Saris Transitioning To Senior Judge In Fed Court

Photo: Getty Images

BOSTON (State House News Service) — Veteran U.S. District Court Judge Patti Saris plans to retire from regular active service upon the appointment of her successor, and to serve as a senior judge.

Saris, who was appointed to the court in 1993, has advised President Joe Biden of her plans, the court announced Wednesday.

Saris served as chief judge from 2013 to 2019 and was the U.S. Sentencing Commission chair from 2011 to 2017. After graduating from Harvard Law School in 1976, Saris clerked for the Supreme Judicial Court, and then went into private practice. In 1979, she worked as staff counsel for Sen. Edward Kennedy while he chaired the Senate Judiciary Committee. She went on to serve as an assistant U.S. attorney, U.S. magistrate judge, and Superior Court justice.

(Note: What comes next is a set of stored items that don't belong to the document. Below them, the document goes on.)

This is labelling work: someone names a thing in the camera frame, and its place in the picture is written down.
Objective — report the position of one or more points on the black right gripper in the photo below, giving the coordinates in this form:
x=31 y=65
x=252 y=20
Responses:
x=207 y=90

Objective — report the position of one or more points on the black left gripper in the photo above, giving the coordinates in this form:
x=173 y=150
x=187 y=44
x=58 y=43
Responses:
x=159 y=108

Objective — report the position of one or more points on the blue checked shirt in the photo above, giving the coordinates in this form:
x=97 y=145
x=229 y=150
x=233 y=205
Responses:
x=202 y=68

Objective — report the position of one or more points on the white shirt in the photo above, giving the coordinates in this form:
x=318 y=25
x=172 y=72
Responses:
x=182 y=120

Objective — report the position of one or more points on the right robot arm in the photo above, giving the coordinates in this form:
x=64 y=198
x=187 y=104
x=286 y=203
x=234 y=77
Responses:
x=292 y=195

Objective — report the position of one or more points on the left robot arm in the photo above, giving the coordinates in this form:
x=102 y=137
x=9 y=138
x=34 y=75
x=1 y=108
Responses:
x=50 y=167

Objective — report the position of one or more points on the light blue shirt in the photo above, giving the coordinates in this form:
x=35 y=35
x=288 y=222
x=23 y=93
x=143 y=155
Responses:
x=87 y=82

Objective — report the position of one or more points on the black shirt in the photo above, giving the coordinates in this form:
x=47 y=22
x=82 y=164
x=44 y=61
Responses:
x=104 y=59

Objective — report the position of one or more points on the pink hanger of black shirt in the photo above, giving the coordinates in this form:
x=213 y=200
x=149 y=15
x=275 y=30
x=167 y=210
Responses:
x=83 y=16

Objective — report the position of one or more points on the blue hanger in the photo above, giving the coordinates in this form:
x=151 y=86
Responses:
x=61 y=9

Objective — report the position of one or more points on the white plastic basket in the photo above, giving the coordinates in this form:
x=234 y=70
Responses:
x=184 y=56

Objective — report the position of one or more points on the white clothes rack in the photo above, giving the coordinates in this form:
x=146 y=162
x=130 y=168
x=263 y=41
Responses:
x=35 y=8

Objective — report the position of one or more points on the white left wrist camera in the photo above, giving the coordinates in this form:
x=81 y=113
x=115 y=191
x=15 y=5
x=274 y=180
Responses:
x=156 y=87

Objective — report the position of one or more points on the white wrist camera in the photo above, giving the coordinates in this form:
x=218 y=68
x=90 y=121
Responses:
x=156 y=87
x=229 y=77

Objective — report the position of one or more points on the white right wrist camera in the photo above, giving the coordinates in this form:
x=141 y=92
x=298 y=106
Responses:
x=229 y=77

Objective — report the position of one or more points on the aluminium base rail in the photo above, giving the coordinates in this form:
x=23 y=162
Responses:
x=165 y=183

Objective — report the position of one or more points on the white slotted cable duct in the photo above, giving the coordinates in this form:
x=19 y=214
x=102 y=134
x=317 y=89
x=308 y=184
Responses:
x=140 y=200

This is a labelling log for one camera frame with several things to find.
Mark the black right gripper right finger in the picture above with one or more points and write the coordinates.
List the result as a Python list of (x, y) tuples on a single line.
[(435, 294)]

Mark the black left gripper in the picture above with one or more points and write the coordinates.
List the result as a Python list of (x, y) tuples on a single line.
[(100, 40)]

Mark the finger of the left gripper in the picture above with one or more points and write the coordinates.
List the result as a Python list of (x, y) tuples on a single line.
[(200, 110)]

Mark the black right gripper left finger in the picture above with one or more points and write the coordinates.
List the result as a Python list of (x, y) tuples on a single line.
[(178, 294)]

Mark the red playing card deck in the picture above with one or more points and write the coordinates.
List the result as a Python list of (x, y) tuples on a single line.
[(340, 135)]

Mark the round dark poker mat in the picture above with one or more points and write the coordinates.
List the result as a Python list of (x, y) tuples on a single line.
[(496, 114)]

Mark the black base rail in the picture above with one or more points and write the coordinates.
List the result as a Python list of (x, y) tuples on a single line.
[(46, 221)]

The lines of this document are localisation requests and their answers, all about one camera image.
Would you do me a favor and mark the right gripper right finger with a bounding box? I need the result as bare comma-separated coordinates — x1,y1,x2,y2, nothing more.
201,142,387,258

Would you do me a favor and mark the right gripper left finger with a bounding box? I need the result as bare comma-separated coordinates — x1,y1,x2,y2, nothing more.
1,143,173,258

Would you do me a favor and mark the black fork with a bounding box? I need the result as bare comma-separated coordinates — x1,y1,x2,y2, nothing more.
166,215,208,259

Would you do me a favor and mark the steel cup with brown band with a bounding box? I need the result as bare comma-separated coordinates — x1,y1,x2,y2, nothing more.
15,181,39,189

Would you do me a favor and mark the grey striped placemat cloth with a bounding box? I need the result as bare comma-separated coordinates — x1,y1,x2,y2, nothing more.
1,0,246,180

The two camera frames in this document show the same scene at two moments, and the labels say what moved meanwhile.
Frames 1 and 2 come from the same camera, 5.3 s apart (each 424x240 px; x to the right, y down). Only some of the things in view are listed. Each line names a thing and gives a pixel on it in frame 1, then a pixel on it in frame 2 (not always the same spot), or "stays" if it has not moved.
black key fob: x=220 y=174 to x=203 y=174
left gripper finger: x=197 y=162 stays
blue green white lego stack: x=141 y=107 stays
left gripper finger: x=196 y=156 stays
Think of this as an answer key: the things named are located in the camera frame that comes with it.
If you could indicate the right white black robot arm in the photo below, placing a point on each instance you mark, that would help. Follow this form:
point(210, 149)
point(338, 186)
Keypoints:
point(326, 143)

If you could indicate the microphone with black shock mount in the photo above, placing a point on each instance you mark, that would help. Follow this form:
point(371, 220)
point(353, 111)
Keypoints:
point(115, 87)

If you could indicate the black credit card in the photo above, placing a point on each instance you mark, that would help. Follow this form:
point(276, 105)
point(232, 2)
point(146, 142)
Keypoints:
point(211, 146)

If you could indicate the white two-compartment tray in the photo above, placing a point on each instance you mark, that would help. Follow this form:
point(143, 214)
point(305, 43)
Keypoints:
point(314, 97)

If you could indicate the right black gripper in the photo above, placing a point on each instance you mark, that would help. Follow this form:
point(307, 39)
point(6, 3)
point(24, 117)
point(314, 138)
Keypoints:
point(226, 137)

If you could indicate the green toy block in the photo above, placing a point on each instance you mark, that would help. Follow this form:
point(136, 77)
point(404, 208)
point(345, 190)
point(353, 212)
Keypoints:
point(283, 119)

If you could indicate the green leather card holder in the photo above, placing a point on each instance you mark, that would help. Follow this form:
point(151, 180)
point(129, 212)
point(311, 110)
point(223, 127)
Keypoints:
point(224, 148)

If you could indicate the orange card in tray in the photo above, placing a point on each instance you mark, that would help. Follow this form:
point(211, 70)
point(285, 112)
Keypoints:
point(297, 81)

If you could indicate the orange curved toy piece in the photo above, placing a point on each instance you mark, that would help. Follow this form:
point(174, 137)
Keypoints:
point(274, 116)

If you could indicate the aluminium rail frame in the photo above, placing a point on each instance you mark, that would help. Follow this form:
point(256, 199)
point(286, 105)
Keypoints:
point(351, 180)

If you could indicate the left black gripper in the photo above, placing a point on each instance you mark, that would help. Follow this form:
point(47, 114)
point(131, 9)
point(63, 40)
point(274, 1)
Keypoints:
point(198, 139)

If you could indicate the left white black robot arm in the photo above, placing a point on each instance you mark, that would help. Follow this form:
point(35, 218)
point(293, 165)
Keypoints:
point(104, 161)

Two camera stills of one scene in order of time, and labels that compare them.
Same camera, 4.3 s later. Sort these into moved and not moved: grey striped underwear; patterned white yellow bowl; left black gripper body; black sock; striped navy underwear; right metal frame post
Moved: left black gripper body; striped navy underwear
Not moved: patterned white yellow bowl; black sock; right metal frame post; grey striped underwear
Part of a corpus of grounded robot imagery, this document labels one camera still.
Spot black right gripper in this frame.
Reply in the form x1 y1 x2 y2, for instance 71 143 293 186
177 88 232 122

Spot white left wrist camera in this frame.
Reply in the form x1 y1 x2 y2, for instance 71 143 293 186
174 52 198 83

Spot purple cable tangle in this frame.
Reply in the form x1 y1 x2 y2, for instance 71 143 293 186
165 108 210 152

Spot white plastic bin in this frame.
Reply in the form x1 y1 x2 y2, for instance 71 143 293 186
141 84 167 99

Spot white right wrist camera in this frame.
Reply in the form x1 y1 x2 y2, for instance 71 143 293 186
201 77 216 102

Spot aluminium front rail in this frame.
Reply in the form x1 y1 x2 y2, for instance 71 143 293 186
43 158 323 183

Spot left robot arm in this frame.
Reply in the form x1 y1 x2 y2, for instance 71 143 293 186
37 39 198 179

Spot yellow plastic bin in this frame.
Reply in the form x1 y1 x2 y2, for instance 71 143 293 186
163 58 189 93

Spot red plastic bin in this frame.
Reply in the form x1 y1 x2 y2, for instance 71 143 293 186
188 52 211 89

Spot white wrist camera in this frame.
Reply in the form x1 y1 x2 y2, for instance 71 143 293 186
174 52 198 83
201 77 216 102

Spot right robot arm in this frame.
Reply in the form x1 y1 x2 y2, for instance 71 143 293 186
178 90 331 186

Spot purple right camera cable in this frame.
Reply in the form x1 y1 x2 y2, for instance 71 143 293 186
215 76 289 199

"She has been a thoughtful, intelligent, and highly respected trial judge; a national leader on a host of issues, particularly criminal sentencing; a dedicated teacher and mentor; a forceful and effective leader of the court; and a wise and beloved colleague and counselor," Chief Judge F. Dennis Saylor IV said in a statement. "All of us have been touched by her infectious enthusiasm, friendship, and good cheer. In addition, her prodigious energy is legendary. For several years, she effectively held three full-time jobs: she was both Chief Judge of the United States District Court and Chair of the United States Sentencing Commission, while continuing to carry a heavy caseload as a District Judge – and all while continuing to perform public service in a variety of other ways. Her legacy as a judge, teacher, and public servant will be felt throughout the legal community for generations."